(RECORDS PROVIDED)
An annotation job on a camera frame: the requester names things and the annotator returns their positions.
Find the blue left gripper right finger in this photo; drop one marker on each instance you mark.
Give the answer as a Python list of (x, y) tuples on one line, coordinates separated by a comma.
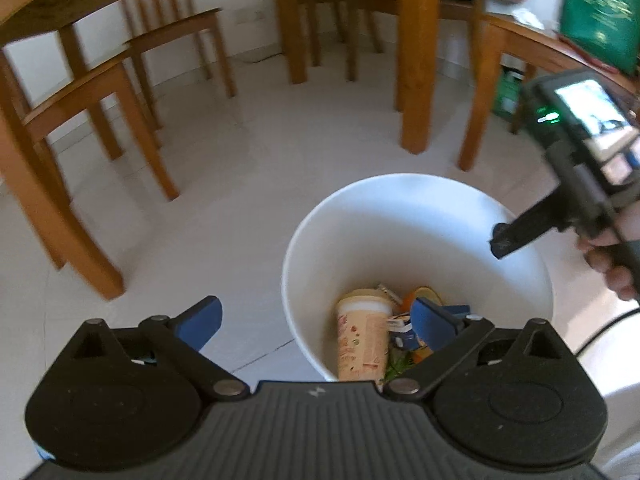
[(436, 326)]

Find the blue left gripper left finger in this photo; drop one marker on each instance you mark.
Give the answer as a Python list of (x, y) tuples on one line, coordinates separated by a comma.
[(197, 325)]

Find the blue milk carton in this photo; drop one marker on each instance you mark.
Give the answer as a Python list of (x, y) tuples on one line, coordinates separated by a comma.
[(402, 334)]

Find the orange peel half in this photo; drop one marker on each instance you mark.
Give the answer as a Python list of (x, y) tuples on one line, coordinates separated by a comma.
[(423, 293)]

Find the beige paper cup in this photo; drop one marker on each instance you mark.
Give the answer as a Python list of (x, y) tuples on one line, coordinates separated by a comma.
[(362, 335)]

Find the white plastic waste bin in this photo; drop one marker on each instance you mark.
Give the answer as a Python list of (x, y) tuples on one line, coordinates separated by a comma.
[(404, 231)]

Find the person right hand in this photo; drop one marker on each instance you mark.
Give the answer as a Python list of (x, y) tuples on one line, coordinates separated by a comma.
[(618, 278)]

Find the green book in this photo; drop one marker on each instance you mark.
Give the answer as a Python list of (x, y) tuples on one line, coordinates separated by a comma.
[(606, 29)]

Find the wooden table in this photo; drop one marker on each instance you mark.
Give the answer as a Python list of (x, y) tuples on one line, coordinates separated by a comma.
[(492, 36)]
(End RECORDS PROVIDED)
**WORK TO BE COMPLETED**
Would you please reproduce verbatim the run of lines that opens the listing and ends with the line holding "Find the wooden", and only that run, leaving every picture out?

**OUTPUT FOR THIS TASK**
An annotation job on a camera frame: the requester names things and the annotator returns their positions.
Find the blue left gripper right finger in this photo; drop one marker on each instance you mark.
Give the answer as a Python list of (x, y) tuples on one line, coordinates separated by a comma.
[(436, 326)]

Find the blue left gripper left finger in this photo; drop one marker on each instance you mark.
Give the answer as a Python list of (x, y) tuples on one line, coordinates separated by a comma.
[(197, 325)]

Find the blue milk carton in this photo; drop one marker on each instance you mark.
Give the answer as a Python list of (x, y) tuples on one line, coordinates separated by a comma.
[(402, 334)]

Find the orange peel half in this photo; drop one marker on each instance you mark.
Give the answer as a Python list of (x, y) tuples on one line, coordinates separated by a comma.
[(423, 293)]

Find the beige paper cup in this photo; drop one marker on each instance you mark.
Give the answer as a Python list of (x, y) tuples on one line, coordinates separated by a comma.
[(362, 335)]

Find the white plastic waste bin in this photo; drop one marker on each instance you mark.
Give the answer as a Python list of (x, y) tuples on one line, coordinates separated by a comma.
[(404, 231)]

Find the person right hand in this photo; drop one marker on each instance you mark.
Give the answer as a Python list of (x, y) tuples on one line, coordinates separated by a comma.
[(618, 278)]

Find the green book in this photo; drop one marker on each instance you mark.
Give the answer as a Python list of (x, y) tuples on one line, coordinates separated by a comma.
[(606, 29)]

Find the wooden table in this photo; drop one marker on each instance you mark.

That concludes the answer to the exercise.